A large space rock will pass close to Earth on November 8, 2011 and astronomers are anticipating the chance to see asteroid 2005 YU55 close up. Just like meteorites offer a free “sample return” mission from space, this close flyby is akin to sending a spacecraft to fly by an asteroid – just like how the Rosetta mission recently flew by asteroid Lutetia – but this time, no rocket is required. Astronomers are making sure Spaceship Earth will have all available resources trained on 2005 YU55 as it makes its closest approach, and this might be a chance for you to see the asteroid for yourself, as well.

“While near-Earth objects of this size have flown within a lunar distance in the past, we did not have the foreknowledge and technology to take advantage of the opportunity,” said Barbara Wilson, a scientist at JPL. “When it flies past, it should be a great opportunity for science instruments on the ground to get a good look.”

2005 YU55 is about 400 meters [1,300 feet] wide, and closest approach will be about 325,000 kilometers (201,700 miles) from Earth.

“This is the largest space rock we have identified that will come this close until 2028,” said Don Yeomans, manager of NASA’s Near-Earth Object Program Office at JPL, and Yeomans assured that we are in no danger from this asteroid.

“YU55 poses no threat of an Earth collision over, at the very least, the next 100 years,” he said. “During its closest approach, its gravitational effect on the Earth will be so miniscule as to be immeasurable. It will not affect the tides or anything else.”

Astronomers estimate that asteroids the size of YU55 come this close to Earth about every 25 years. We just haven’t had this much advance warning – a testament to the work that Yeomans and his team does at the NEO Program in detecting asteroids and detecting them early.

So, here’s a chance for a close-up look. The 70-meter (230-foot) newly upgraded Goldstone antenna in California, part of NASA’s Deep Space Network, will be imaging the asteroid with radar.

“Using the Goldstone radar operating with the software and hardware upgrades, the resulting images of YU55 could come in with resolution as fine as 4 meters per pixel,” said Benner. “We’re talking about getting down to the kind of surface detail you dream of when you have a spacecraft fly by one of these targets.”

Combining the radar images with ground-based optical and near-infrared observations, astronomers should get a good overview of one of the larger near-Earth objects.

Look for more information in the near future about observing campaigns for amateur astronomers of this object. At first, 2005 YU55 will be too close to the sun and too faint for optical observers. But late in the day (Universal Time) on Nov. 8, and early on Nov. 9, the asteroid could reach about 11th magnitude for several hours before it fades as its distance rapidly increases.
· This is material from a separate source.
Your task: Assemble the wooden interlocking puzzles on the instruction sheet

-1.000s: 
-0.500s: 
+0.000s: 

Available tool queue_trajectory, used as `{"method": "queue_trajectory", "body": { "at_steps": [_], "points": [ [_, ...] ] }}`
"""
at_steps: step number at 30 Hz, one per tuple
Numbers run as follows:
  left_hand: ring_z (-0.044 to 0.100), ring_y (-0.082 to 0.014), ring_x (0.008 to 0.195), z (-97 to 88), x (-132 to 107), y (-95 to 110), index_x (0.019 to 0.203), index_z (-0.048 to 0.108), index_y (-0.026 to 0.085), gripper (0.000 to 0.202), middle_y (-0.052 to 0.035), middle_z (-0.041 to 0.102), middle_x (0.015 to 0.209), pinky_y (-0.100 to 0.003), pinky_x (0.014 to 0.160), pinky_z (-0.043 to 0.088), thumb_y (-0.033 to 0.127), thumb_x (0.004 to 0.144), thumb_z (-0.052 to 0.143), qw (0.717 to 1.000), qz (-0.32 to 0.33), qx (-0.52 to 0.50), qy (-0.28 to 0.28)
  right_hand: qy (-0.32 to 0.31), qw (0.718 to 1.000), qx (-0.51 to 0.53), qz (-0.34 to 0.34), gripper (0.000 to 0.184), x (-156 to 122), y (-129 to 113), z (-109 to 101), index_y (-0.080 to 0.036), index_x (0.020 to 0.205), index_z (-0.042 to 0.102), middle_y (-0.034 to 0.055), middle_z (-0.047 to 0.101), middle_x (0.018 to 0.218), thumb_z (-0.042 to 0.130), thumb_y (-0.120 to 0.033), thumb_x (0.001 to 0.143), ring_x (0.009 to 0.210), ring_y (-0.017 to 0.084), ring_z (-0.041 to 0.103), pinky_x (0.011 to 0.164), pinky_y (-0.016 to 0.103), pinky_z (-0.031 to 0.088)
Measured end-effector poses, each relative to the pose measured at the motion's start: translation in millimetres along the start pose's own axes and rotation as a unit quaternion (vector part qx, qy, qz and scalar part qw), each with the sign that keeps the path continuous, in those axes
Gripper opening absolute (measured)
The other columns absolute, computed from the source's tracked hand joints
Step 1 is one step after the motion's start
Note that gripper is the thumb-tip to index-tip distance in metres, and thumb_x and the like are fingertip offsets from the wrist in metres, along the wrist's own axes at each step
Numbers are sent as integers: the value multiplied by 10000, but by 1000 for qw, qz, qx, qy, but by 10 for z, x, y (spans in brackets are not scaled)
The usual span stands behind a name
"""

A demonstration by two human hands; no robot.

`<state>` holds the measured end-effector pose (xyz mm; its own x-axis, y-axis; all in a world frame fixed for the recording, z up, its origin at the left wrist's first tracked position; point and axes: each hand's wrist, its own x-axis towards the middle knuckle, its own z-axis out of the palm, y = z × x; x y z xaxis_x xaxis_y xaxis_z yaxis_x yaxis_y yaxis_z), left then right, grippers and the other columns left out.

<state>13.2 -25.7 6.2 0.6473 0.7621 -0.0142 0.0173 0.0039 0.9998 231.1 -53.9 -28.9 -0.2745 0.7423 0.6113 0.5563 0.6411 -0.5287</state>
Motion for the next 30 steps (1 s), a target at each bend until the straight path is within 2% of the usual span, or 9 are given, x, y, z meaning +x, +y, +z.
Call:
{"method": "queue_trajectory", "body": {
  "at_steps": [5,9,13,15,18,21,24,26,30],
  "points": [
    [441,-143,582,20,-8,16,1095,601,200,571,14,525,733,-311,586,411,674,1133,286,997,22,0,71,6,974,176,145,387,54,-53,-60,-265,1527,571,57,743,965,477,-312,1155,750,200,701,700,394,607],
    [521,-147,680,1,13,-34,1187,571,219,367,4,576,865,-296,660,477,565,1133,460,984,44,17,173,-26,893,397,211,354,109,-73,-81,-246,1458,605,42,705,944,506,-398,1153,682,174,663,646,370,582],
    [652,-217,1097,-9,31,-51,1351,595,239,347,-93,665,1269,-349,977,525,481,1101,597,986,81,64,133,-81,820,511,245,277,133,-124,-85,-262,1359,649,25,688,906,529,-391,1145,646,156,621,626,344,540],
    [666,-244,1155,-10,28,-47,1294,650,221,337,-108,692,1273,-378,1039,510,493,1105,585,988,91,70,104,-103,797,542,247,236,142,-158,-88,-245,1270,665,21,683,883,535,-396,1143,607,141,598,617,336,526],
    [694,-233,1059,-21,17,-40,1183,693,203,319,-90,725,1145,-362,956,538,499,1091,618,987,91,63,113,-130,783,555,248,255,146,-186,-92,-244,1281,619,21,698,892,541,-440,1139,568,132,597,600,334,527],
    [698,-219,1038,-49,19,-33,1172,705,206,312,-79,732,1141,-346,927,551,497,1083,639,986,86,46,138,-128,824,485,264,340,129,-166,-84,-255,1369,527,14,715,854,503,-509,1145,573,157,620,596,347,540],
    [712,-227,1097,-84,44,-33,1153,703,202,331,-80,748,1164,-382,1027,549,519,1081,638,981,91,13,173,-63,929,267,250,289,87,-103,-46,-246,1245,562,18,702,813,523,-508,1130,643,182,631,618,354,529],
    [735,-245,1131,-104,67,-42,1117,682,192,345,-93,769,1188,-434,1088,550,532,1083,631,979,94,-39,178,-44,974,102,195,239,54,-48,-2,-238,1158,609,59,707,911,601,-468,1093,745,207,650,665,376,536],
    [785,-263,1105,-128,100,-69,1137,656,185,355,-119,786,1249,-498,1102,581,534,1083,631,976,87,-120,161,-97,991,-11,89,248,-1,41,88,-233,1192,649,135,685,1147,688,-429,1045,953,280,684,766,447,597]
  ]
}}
This radar image of asteroid 2005 YU55 was generated from data taken in April of 2010 by the Arecibo Radar Telescope in Puerto Rico. Image credit: NASA/Cornell/Arecibo

2005 YU55 was discovered in December 2005 by Robert McMillan, head of the NASA-funded Spacewatch Program at the University of Arizona, Tucson. In April 2010, Mike Nolan and colleagues at the Arecibo Observatory in Puerto Rico generated some ghostly images of 2005 YU55 when the asteroid was about 2.3 million kilometers (1.5 million miles) from Earth.

“The best resolution of the radar images was 7.5 meters [25 feet] per pixel,” said JPL radar astronomer Lance Benner. “When 2005 YU55 returns this fall … the asteroid will be seven times closer. We’re expecting some very detailed radar images.”

Radar antennas beam directed microwave signals at their celestial targets — which can be as close as our moon and as far away as the moons of Saturn. These signals bounce off the target, and the resulting “echo” is collected and precisely collated to create radar images, which can be used to reconstruct detailed three-dimensional models of the object. This defines its rotation precisely and gives scientists a good idea of the object’s surface roughness. They can even make out surface features, and astronomers hope to see boulders and craters on the surfaces of 2005 YU55, as well as detailing the mineral composition of the asteroid.

“This is a C-type asteroid, and those are thought to be representative of the primordial materials from which our solar system was formed,” said Wilson. “This flyby will be an excellent opportunity to test how we study, document and quantify which asteroids would be most appropriate for a future human mission.”
Yeomans said this is a great opportunity for scientific discovery. “So stay tuned. This is going to be fun.”

Source: JPL

About 

Nancy Atkinson is Universe Today's Senior Editor. She also works with Astronomy Cast, and is a NASA/JPL Solar System Ambassador.

gopher65 May 3, 2011 at 10:09 PM

This is great:). It’s just too bad they hadn’t orchestrated a quick, cheap sample return mission while it is here. Mind you, it would be pretty hard to match velocities with that thing.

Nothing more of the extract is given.